**Task details:**
When you repeat the listing below, keep every word exactly and leave out each picture.

**Material provided:**
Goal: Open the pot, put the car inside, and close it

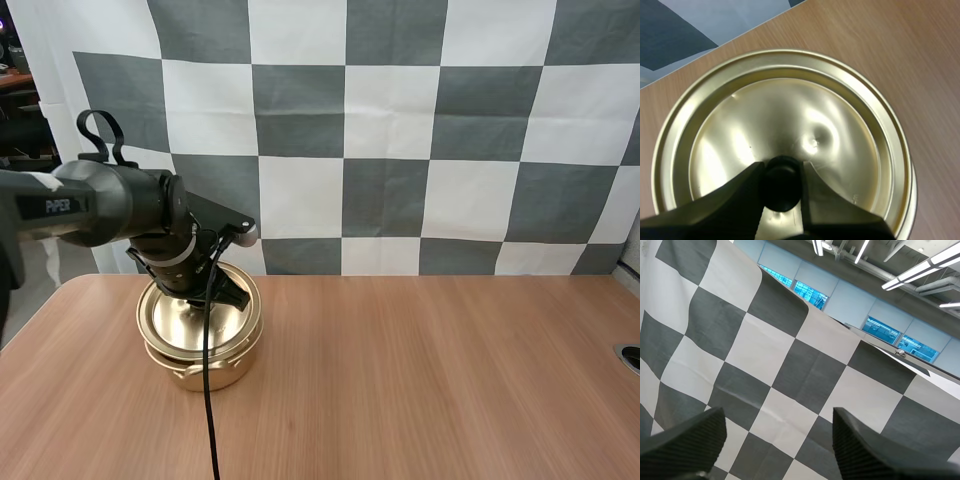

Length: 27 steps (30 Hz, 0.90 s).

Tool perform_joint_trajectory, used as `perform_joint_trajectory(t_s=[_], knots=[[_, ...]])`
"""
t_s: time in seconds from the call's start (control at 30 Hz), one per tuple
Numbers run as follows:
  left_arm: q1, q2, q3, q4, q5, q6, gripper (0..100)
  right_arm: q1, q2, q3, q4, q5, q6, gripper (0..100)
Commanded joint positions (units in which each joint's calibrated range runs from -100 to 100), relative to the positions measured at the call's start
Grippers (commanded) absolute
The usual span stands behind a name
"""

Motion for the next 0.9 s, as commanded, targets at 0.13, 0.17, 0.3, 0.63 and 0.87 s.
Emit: perform_joint_trajectory(t_s=[0.13,0.17,0.3,0.63,0.87], knots=[[0.03,0.1,0.0,-1.7,2.5,0.8,0,0.0,0.0,0.0,0.0,0.0,0.0,100],[0.03,0.1,0.0,-2.6,2.9,1.3,0,0.0,0.0,0.0,0.0,0.0,0.0,100],[0.03,0.1,0.0,-3.3,3.1,1.5,0,0.0,0.0,0.0,0.0,0.0,0.0,100],[0.03,0.1,0.0,-3.3,1.9,1.5,0,0.0,0.0,0.0,-0.4,0.0,0.0,100],[0.03,3.2,0.1,-3.3,1.3,1.5,0,0.0,0.0,0.0,-0.4,0.0,0.0,100]])
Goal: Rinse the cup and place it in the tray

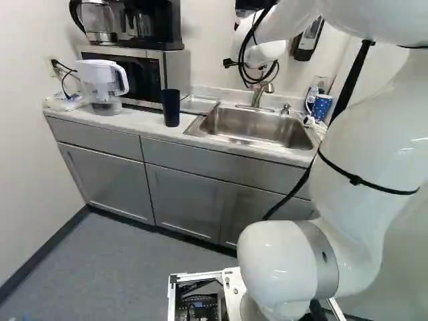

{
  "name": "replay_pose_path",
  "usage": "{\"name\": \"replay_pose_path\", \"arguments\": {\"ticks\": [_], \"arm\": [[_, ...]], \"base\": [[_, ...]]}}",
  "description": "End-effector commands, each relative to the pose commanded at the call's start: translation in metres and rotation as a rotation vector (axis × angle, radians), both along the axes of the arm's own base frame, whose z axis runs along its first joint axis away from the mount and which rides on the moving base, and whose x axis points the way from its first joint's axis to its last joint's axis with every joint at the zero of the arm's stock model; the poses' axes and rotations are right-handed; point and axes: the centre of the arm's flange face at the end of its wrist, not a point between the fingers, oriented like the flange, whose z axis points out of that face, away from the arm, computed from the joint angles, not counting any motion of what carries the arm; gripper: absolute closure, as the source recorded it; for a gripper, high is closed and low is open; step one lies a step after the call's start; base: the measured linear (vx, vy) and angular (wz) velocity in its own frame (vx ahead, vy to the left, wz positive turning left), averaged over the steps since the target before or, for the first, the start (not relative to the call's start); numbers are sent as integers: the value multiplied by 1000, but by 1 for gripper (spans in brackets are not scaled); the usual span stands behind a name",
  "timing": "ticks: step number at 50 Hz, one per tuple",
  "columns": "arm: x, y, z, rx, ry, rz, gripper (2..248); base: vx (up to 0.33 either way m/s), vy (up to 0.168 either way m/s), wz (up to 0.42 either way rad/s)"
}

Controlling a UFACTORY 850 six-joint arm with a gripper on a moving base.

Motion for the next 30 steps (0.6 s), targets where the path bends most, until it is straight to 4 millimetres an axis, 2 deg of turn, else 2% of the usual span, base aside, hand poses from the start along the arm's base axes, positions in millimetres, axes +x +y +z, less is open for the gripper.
{"name": "replay_pose_path", "arguments": {"ticks": [13, 30], "arm": [[13, -17, -3, 3, 28, -28, 3], [20, -27, -7, 8, 72, -44, 3]], "base": [[0, 0, 0], [0, 0, 0]]}}
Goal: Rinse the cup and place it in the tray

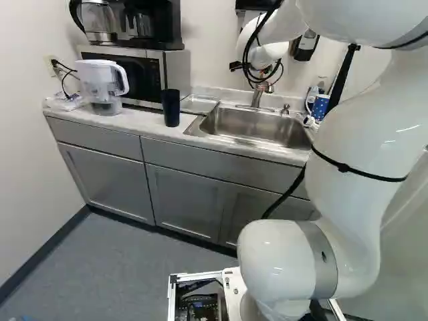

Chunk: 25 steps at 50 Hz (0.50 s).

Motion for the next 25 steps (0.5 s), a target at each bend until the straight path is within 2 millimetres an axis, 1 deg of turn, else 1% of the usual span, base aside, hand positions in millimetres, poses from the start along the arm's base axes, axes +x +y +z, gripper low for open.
{"name": "replay_pose_path", "arguments": {"ticks": [12, 25], "arm": [[7, -6, -3, 4, 31, -9, 3], [20, -13, -4, 5, 33, -17, 3]], "base": [[0, 0, 0], [0, 0, 0]]}}
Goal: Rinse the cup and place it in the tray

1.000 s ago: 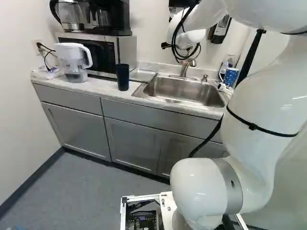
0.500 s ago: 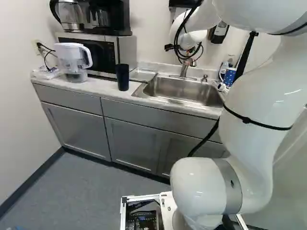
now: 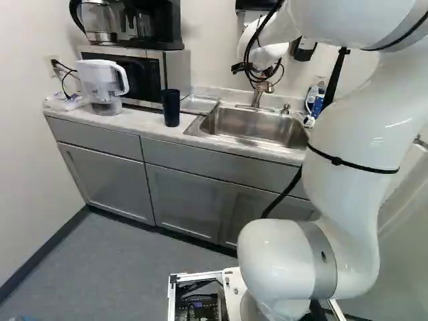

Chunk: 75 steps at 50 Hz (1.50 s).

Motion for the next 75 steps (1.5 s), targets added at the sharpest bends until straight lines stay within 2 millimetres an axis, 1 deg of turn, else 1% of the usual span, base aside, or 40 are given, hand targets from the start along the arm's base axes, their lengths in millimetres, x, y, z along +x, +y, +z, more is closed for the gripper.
{"name": "replay_pose_path", "arguments": {"ticks": [35, 48, 58, 75], "arm": [[34, -16, -2, -2, -10, -17, 3], [36, -17, -2, -3, -17, -18, 3], [41, -18, 1, -9, -53, -17, 3], [61, -21, 5, -22, -134, -17, 3]], "base": [[0, 0, 0], [0, 0, 0], [0, 0, 0], [0, 0, 0]]}}
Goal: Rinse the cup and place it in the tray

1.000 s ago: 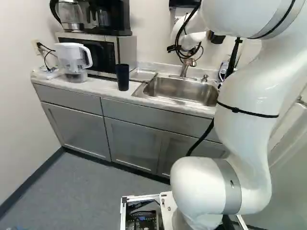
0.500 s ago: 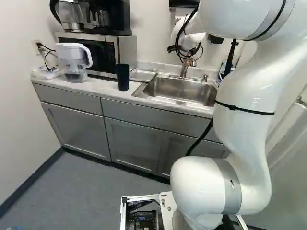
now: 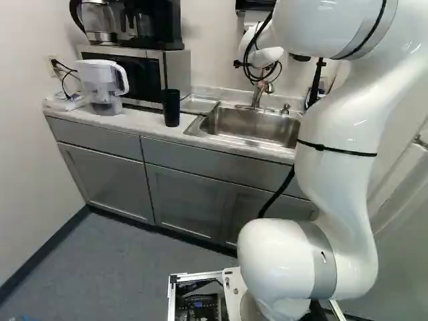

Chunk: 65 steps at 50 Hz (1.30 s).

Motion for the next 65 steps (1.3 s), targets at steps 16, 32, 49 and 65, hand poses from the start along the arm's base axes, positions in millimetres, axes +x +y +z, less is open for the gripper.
{"name": "replay_pose_path", "arguments": {"ticks": [16, 32, 49, 65], "arm": [[20, -2, -2, -2, -9, 2, 3], [15, 5, -2, -1, -6, 12, 3], [-15, 22, 2, 1, 7, 30, 3], [-47, 34, 2, 7, 44, 41, 3]], "base": [[0, 0, 0], [0, 0, 0], [0, 0, 0], [0, 0, 0]]}}
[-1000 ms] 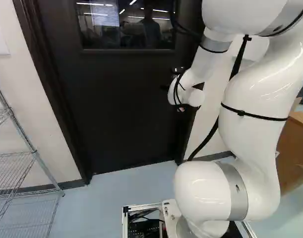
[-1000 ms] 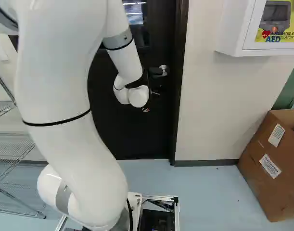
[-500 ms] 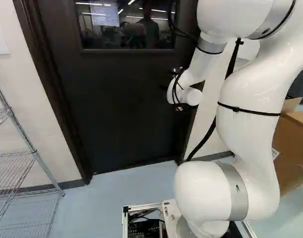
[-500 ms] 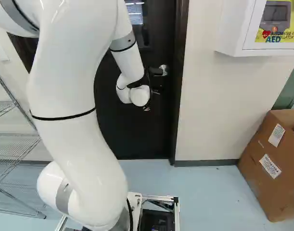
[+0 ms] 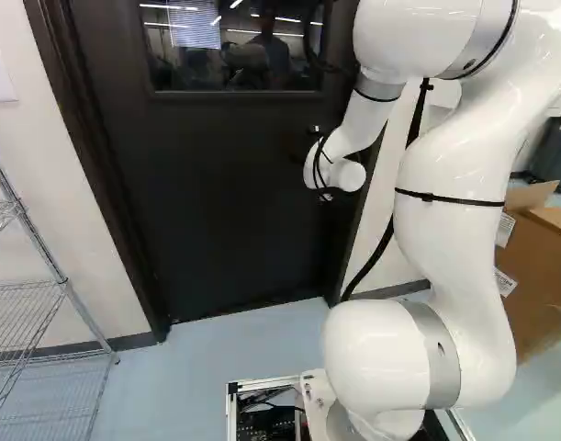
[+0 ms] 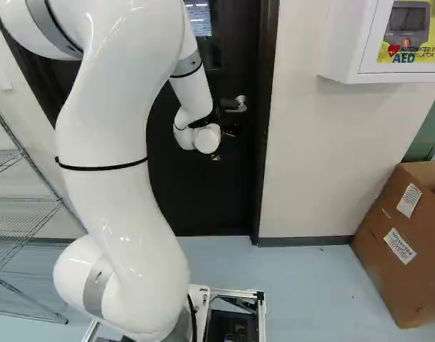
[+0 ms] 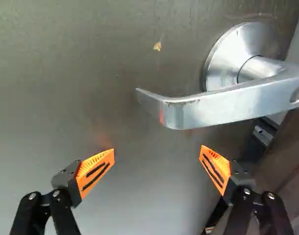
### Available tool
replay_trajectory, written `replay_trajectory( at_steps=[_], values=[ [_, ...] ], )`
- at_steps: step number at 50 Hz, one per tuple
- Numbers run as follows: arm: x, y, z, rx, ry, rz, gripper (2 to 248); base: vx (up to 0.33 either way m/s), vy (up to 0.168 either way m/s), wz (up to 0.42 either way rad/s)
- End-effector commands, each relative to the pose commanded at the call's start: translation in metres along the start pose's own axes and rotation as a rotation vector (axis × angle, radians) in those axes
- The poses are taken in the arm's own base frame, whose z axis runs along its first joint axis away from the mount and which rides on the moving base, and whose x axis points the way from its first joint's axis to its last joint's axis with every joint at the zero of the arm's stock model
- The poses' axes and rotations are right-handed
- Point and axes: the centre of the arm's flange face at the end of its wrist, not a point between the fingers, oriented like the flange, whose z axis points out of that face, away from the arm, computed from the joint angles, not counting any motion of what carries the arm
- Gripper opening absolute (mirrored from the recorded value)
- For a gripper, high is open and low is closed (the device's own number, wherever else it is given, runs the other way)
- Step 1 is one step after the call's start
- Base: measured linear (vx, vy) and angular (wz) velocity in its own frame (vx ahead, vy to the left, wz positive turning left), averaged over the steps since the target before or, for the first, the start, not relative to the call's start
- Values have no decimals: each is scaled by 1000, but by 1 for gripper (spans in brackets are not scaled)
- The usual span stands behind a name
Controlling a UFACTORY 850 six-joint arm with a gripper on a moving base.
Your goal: Open the door and move inside
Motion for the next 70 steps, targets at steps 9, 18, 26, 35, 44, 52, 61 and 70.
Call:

**Answer box:**
Goal: Open the pot, put the car inside, and close it


Length: 27 steps (30 Hz, 0.90 s).

Tool perform_joint_trajectory, used as `perform_joint_trajectory(t_s=[_], knots=[[_, ...]])`
"""
t_s: time in seconds from the call's start (control at 30 Hz), one per tuple
Numbers run as follows:
  left_arm: q1, q2, q3, q4, q5, q6, gripper (0..100)
  right_arm: q1, q2, q3, q4, q5, q6, gripper (0..100)
Commanded joint positions (units in which each joint's calibrated range runs from -100 to 100), relative to the positions measured at the call's start
Grippers (commanded) absolute
The usual span stands behind a name
"""

Motion for the next 0.9 s, as commanded, targets at 0.13, 0.17, 0.3, 0.63 and 0.87 s.
Emit: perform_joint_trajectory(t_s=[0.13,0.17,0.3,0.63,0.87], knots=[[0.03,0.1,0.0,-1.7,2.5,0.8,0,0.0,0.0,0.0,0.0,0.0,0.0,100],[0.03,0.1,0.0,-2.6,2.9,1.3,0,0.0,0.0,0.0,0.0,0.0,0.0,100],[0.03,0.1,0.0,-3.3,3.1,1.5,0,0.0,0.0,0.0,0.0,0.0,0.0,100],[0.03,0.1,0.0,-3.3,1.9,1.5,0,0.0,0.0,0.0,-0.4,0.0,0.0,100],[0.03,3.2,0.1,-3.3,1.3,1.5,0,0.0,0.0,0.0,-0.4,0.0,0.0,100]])
Goal: Rinse the cup and place it in the tray


{
  "name": "replay_pose_path",
  "usage": "{\"name\": \"replay_pose_path\", \"arguments\": {\"ticks\": [_], \"arm\": [[_, ...]], \"base\": [[_, ...]]}}",
  "description": "End-effector commands, each relative to the pose commanded at the call's start: translation in metres and rotation as a rotation vector (axis × angle, radians), both along the axes of the arm's own base frame, whose z axis runs along its first joint axis away from the mount and which rides on the moving base, and whose x axis points the way from its first joint's axis to its last joint's axis with every joint at the zero of the arm's stock model; the poses' axes and rotations are right-handed; point and axes: the centre of the arm's flange face at the end of its wrist, not a point between the fingers, oriented like the flange, whose z axis points out of that face, away from the arm, computed from the joint angles, not counting any motion of what carries the arm; gripper: absolute closure, as the source recorded it; for a gripper, high is closed and low is open; step one lies a step after the call's start; base: the measured linear (vx, vy) and angular (wz) velocity in its own frame (vx ahead, vy to the left, wz positive turning left), averaged over the steps since the target before or, for the first, the start (not relative to the call's start); numbers are sent as integers: the value multiplied by 1000, but by 1 for gripper (spans in brackets are not scaled); the usual span stands behind a name",
  "timing": "ticks: step number at 50 Hz, one per tuple",
  "columns": "arm: x, y, z, rx, ry, rz, gripper (2..248); base: vx (up to 0.33 either way m/s), vy (up to 0.168 either way m/s), wz (up to 0.42 either way rad/s)"
}

Controlling a UFACTORY 850 six-joint arm with a gripper on a moving base.

Motion for the next 30 steps (0.6 s), targets where the path bends most, until it is straight to 4 millimetres an axis, 2 deg of turn, else 2% of the usual span, base aside, hand poses from the start along the arm's base axes, positions in millimetres, axes +x +y +z, less is open for the gripper.
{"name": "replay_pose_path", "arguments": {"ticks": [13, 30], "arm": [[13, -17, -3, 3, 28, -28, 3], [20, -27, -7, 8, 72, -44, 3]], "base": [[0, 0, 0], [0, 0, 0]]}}
Goal: Rinse the cup and place it in the tray


Chunk: 25 steps at 50 Hz (0.50 s).

Motion for the next 25 steps (0.5 s), a target at each bend until the straight path is within 2 millimetres an axis, 1 deg of turn, else 1% of the usual span, base aside, hand positions in millimetres, poses from the start along the arm's base axes, axes +x +y +z, gripper low for open.
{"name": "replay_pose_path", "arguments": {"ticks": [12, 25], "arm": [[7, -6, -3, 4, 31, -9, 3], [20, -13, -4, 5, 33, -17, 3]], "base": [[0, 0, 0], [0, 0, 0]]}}
Goal: Rinse the cup and place it in the tray

1.000 s ago: 
0.500 s ago: 
now: 

Chunk: 75 steps at 50 Hz (1.50 s).

Motion for the next 75 steps (1.5 s), targets added at the sharpest bends until straight lines stay within 2 millimetres an axis, 1 deg of turn, else 1% of the usual span, base aside, or 40 are given, hand targets from the start along the arm's base axes, their lengths in millimetres, x, y, z along +x, +y, +z, more is closed for the gripper.
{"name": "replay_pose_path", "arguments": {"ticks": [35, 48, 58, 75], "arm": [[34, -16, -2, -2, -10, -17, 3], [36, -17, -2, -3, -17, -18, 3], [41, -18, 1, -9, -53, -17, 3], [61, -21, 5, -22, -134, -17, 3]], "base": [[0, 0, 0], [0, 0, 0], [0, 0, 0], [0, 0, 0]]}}
Goal: Rinse the cup and place it in the tray

1.000 s ago: 
0.500 s ago: 
now: 

Chunk: 65 steps at 50 Hz (1.30 s).

Motion for the next 65 steps (1.3 s), targets at steps 16, 32, 49 and 65, hand poses from the start along the arm's base axes, positions in millimetres, axes +x +y +z, less is open for the gripper.
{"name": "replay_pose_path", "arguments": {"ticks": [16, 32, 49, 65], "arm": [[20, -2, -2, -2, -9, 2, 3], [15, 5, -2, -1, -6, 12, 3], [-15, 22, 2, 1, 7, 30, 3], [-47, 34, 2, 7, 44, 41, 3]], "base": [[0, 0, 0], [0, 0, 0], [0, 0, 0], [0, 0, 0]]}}
[-1000 ms] 
[-1000 ms] 
[-500 ms] 
[-500 ms] 
[+0 ms] 
[+0 ms] 
[+0 ms] 
### Available tool
replay_trajectory, written `replay_trajectory( at_steps=[_], values=[ [_, ...] ], )`
- at_steps: step number at 50 Hz, one per tuple
- Numbers run as follows: arm: x, y, z, rx, ry, rz, gripper (2 to 248); base: vx (up to 0.33 either way m/s), vy (up to 0.168 either way m/s), wz (up to 0.42 either way rad/s)
- End-effector commands, each relative to the pose commanded at the call's start: translation in metres along the start pose's own axes and rotation as a rotation vector (axis × angle, radians) in those axes
- The poses are taken in the arm's own base frame, whose z axis runs along its first joint axis away from the mount and which rides on the moving base, and whose x axis points the way from its first joint's axis to its last joint's axis with every joint at the zero of the arm's stock model
- The poses' axes and rotations are right-handed
- Point and axes: the centre of the arm's flange face at the end of its wrist, not a point between the fingers, oriented like the flange, whose z axis points out of that face, away from the arm, computed from the joint angles, not counting any motion of what carries the arm
- Gripper opening absolute (mirrored from the recorded value)
- For a gripper, high is open and low is closed (the device's own number, wherever else it is given, runs the other way)
- Step 1 is one step after the call's start
- Base: measured linear (vx, vy) and angular (wz) velocity in its own frame (vx ahead, vy to the left, wz positive turning left), averaged over the steps since the target before or, for the first, the start, not relative to the call's start
- Values have no decimals: each is scaled by 1000, but by 1 for gripper (spans in brackets are not scaled)
- The usual span stands behind a name
Controlling a UFACTORY 850 six-joint arm with a gripper on a moving base.
Your goal: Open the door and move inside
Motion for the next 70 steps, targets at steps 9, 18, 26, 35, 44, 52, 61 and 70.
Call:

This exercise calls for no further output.